Tuesday, May 7, 2013

Meeting Expectations





I read a blog post today entitled You Can't Be Anything If You Put Your Mind To It today. At first, I hated it. The author tells you, straight up, you have to accept that you can't be the richest, most athletic person in the world. The only thing you can be...is you.

I found it very demoralizing. But I let it percolate in my mind anyway. All because of some advice I gave someone recently.

I told my friend this: You don't owe anyone an explanation for why you can't take their advice, but you do owe yourself a chance at taking it.

So I took my own advice and thought about what this author said. And I think I finally got his point, though I still disagree with how he delivered it.

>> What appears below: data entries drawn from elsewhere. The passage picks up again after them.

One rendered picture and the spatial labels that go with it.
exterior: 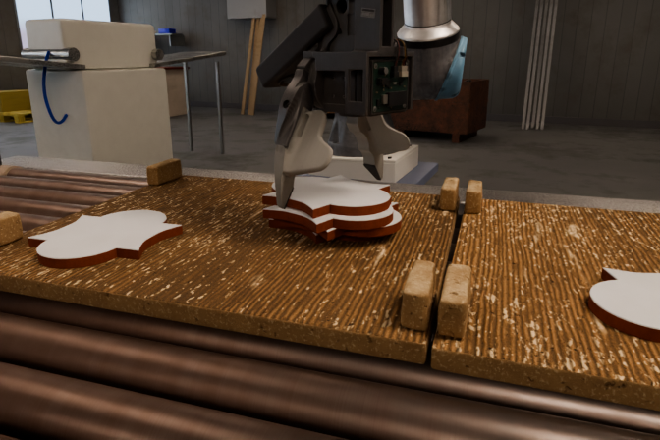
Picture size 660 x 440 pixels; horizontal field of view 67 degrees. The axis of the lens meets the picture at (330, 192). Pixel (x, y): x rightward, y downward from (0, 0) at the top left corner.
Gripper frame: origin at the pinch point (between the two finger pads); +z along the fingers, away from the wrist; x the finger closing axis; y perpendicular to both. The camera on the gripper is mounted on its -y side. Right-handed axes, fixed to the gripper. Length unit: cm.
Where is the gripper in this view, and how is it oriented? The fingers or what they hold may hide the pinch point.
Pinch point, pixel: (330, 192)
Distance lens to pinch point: 51.1
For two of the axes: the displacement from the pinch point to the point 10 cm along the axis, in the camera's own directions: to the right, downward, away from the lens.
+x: 6.7, -2.0, 7.2
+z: 0.0, 9.6, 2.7
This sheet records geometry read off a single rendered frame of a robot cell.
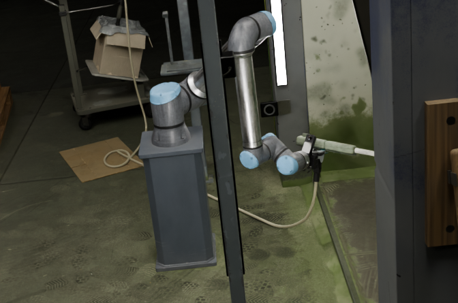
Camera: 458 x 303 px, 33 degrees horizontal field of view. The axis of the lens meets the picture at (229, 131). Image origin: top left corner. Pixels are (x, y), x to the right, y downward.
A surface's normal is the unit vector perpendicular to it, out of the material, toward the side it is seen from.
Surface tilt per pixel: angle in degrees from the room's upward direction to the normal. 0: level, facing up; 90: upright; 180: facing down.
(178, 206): 90
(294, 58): 90
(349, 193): 0
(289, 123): 90
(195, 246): 90
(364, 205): 0
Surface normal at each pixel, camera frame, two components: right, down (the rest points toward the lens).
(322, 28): 0.04, 0.36
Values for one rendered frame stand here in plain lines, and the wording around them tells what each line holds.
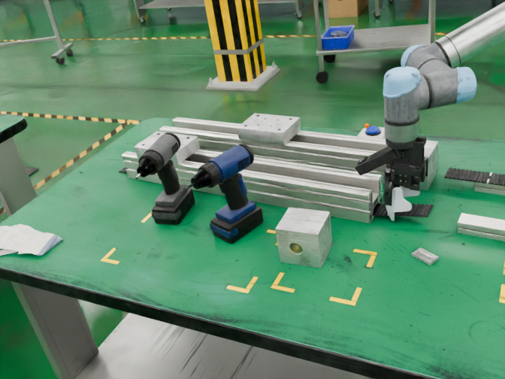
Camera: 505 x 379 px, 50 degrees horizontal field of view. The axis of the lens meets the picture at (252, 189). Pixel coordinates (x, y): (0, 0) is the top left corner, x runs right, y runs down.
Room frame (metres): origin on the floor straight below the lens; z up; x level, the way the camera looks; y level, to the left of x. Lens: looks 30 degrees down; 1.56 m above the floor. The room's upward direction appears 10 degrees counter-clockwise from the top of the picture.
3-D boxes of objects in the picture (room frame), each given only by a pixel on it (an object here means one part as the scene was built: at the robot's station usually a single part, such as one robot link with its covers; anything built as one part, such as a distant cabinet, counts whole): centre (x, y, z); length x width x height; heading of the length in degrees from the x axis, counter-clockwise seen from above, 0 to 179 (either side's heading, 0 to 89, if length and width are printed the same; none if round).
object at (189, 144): (1.49, 0.23, 0.87); 0.16 x 0.11 x 0.07; 55
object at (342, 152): (1.50, -0.08, 0.82); 0.80 x 0.10 x 0.09; 55
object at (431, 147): (1.26, -0.45, 0.83); 0.12 x 0.09 x 0.10; 145
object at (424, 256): (0.92, -0.35, 0.78); 0.05 x 0.03 x 0.01; 31
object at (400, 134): (1.08, -0.35, 1.02); 0.08 x 0.08 x 0.05
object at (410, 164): (1.07, -0.36, 0.94); 0.09 x 0.08 x 0.12; 55
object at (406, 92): (1.08, -0.35, 1.10); 0.09 x 0.08 x 0.11; 93
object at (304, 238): (1.01, -0.11, 0.83); 0.11 x 0.10 x 0.10; 151
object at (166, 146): (1.25, 0.23, 0.89); 0.20 x 0.08 x 0.22; 156
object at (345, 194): (1.35, 0.03, 0.82); 0.80 x 0.10 x 0.09; 55
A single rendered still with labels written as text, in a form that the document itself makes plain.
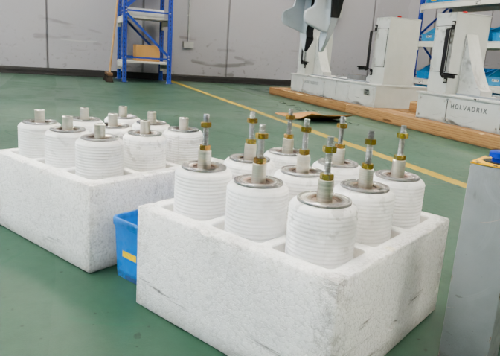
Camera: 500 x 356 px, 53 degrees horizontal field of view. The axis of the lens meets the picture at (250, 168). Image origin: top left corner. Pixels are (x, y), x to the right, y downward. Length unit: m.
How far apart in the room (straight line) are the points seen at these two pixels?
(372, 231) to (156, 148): 0.54
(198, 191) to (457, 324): 0.44
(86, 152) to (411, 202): 0.62
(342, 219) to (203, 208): 0.25
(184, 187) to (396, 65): 3.61
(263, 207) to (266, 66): 6.95
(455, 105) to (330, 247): 2.89
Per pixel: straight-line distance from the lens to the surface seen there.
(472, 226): 0.79
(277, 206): 0.74
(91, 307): 0.93
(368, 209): 0.76
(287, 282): 0.67
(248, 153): 0.91
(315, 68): 5.46
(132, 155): 1.12
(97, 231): 1.03
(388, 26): 4.28
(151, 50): 6.67
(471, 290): 0.82
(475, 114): 3.39
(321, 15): 0.81
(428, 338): 0.93
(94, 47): 7.08
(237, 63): 7.48
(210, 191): 0.81
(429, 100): 3.70
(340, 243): 0.68
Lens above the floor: 0.44
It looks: 13 degrees down
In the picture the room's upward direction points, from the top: 4 degrees clockwise

Being a billionaire, being an Olympic athlete, being on the NFL, none of those things are really about being you. They are external, not internal. Those things are things people strive to attain because other people told them it was something desirable.

You can play football without being on the NFL, and love it. You can do any of the Olympic sports without competing in the Olympics, and love it. You can be financially stable and not be a billionaire, and love it. Those things are attached to a need to show the world that you have MADE IT. That you are accomplished and great and important.

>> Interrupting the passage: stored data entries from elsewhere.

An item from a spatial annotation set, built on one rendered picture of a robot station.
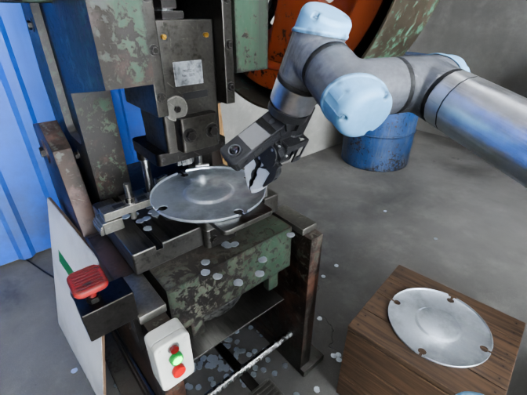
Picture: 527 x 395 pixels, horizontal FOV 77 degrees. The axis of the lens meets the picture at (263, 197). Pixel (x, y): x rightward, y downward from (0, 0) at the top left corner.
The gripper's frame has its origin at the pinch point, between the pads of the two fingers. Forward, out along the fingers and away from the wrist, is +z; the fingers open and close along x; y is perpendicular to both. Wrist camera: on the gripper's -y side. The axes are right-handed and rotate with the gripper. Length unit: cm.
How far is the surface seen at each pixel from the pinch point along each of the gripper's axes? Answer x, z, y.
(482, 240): -56, 71, 162
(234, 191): 8.5, 13.3, 6.3
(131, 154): 108, 96, 29
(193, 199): 11.7, 14.1, -4.1
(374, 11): 10.1, -30.1, 33.7
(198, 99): 25.8, -3.1, 4.0
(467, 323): -57, 31, 53
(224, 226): -0.8, 9.1, -5.0
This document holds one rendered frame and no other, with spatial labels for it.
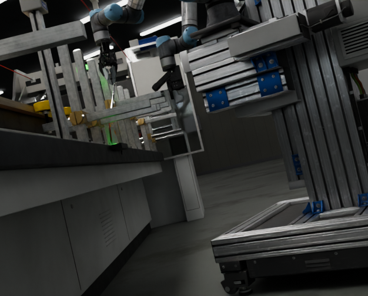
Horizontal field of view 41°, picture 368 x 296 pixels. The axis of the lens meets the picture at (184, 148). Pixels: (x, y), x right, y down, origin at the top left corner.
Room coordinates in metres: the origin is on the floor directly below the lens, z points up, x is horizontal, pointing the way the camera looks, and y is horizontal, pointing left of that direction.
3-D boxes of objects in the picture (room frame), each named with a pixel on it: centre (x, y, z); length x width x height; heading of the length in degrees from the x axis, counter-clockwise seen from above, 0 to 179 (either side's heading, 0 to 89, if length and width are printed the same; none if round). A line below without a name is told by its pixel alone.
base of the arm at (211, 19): (1.95, -0.28, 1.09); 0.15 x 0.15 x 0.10
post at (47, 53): (1.61, 0.38, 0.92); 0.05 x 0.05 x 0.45; 87
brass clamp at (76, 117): (1.90, 0.37, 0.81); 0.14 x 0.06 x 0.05; 177
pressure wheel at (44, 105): (1.92, 0.50, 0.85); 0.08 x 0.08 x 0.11
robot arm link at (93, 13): (2.33, 0.26, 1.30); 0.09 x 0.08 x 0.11; 43
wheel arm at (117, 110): (1.91, 0.31, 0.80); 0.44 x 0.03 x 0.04; 87
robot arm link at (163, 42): (2.40, -0.02, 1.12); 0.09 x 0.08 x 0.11; 104
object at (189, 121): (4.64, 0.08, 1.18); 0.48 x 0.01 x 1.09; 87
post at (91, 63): (2.38, 0.35, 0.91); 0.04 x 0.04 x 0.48; 87

When, if you truly were any of those things, you wouldn't need to show it to the world at all.

And, if I'm being perfectly honest, I have driven myself to succeed and show everyone I'm something incredible my entire life. Not because I need to be a famous writer or need money or things. But because I want to prove all the people who doubted me as a child wrong. I want to show the world I'm worth something, because there have been far too many people who have tried to tell me I'm worth nothing.

I'm also driven by an internal need to write and share my stories. And that internal need has driven me to succeed far more than my need to prove something to the world. By seeking to be myself, I have gone much further than if I'd concentrated on the need to prove others wrong.

Internal motivation works much better than external motivation, in other words. And it turns out the author of that blog post was quite right. I completely disagree with how he states it, but his point is valid. We should not strive to be what other people have told us is right. We should strive to be what we want to be, inside, the person that is the truest form of ourselves.

So, if anyone else out there is striving to meet expectations of others, even indirectly, maybe you should read that blog post, too. You never know, it might open your mind, just as it did mine.